● **THE TASK**: Starting from the line containing "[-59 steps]", give again every line through the end of the entries, word for word. Pictures stay out of the copy.

● **Data entries**:
..............................

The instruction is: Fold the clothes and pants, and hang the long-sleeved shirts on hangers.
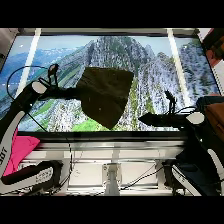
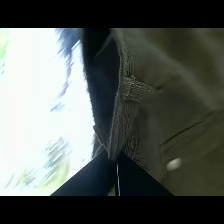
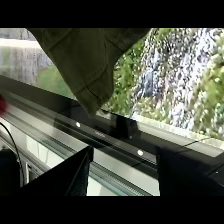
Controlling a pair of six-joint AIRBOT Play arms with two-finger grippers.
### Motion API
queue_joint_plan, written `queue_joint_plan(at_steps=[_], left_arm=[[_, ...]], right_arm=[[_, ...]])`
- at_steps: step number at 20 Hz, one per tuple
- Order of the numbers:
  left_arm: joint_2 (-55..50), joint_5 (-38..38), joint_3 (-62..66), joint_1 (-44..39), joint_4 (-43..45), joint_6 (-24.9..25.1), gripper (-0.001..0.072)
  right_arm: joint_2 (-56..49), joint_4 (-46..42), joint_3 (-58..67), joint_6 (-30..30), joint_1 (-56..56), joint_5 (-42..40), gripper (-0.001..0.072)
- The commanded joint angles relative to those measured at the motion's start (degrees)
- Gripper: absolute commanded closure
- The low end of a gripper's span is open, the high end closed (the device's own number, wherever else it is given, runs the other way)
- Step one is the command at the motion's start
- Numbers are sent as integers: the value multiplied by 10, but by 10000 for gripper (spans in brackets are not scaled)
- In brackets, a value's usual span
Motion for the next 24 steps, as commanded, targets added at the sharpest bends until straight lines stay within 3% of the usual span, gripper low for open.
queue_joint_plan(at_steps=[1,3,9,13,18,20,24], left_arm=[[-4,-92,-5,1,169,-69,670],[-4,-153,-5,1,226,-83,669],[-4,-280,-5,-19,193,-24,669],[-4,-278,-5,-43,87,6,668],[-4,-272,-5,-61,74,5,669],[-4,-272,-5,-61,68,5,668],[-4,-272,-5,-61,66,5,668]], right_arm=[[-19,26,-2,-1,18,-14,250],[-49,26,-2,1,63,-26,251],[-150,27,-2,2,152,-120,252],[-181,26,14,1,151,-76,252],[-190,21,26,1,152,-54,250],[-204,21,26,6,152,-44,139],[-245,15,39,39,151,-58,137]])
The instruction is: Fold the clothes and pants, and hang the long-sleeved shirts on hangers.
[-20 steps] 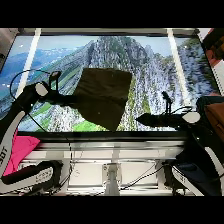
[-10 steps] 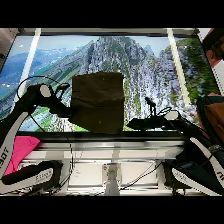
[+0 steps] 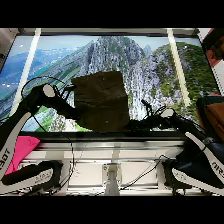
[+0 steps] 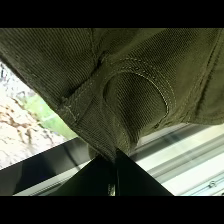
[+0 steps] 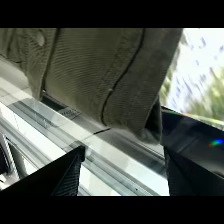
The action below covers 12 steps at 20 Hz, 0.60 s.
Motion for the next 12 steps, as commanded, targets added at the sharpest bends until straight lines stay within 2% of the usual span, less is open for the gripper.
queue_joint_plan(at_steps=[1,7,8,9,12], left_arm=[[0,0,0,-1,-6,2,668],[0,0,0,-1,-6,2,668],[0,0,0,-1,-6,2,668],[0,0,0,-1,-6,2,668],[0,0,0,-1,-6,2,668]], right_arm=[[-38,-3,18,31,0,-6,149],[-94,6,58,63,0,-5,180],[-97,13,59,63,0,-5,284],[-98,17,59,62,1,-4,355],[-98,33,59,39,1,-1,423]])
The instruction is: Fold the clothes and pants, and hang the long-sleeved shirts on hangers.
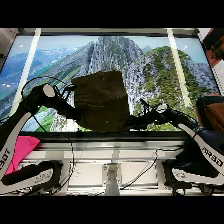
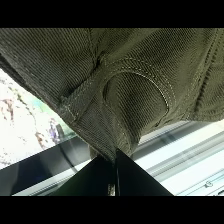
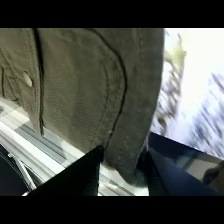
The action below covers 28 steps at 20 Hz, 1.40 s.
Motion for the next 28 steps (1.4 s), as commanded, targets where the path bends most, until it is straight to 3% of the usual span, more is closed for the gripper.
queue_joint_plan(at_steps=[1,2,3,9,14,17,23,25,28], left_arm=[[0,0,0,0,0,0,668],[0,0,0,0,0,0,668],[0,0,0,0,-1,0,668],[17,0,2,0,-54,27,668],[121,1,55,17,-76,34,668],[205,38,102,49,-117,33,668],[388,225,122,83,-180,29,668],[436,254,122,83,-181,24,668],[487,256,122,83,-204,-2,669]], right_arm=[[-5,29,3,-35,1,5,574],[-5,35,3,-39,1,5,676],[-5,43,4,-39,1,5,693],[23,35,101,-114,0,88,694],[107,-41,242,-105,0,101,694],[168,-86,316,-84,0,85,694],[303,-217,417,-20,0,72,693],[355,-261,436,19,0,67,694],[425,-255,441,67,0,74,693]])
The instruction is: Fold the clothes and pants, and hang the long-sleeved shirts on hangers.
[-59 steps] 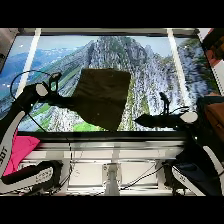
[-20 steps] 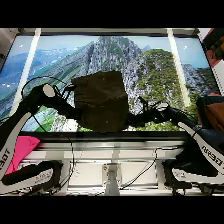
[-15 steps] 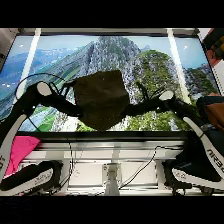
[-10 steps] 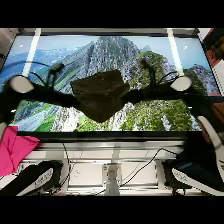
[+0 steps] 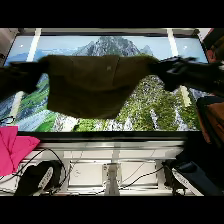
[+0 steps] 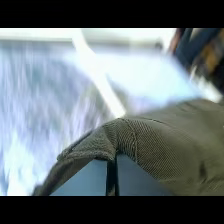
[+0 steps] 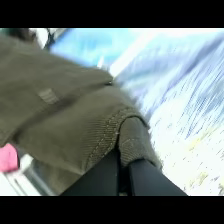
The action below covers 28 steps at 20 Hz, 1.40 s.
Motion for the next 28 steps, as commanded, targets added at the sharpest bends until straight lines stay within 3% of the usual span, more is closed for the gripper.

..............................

● **EXERCISE ANSWER**:
[-59 steps] 
[-20 steps] 
[-15 steps] 
[-10 steps] 
[+0 steps] 
[+0 steps] 
[+0 steps] 
The action below covers 28 steps at 20 Hz, 1.40 s.
Motion for the next 28 steps, as commanded, targets added at the sharpest bends until straight lines stay within 3% of the usual span, more is closed for the gripper.

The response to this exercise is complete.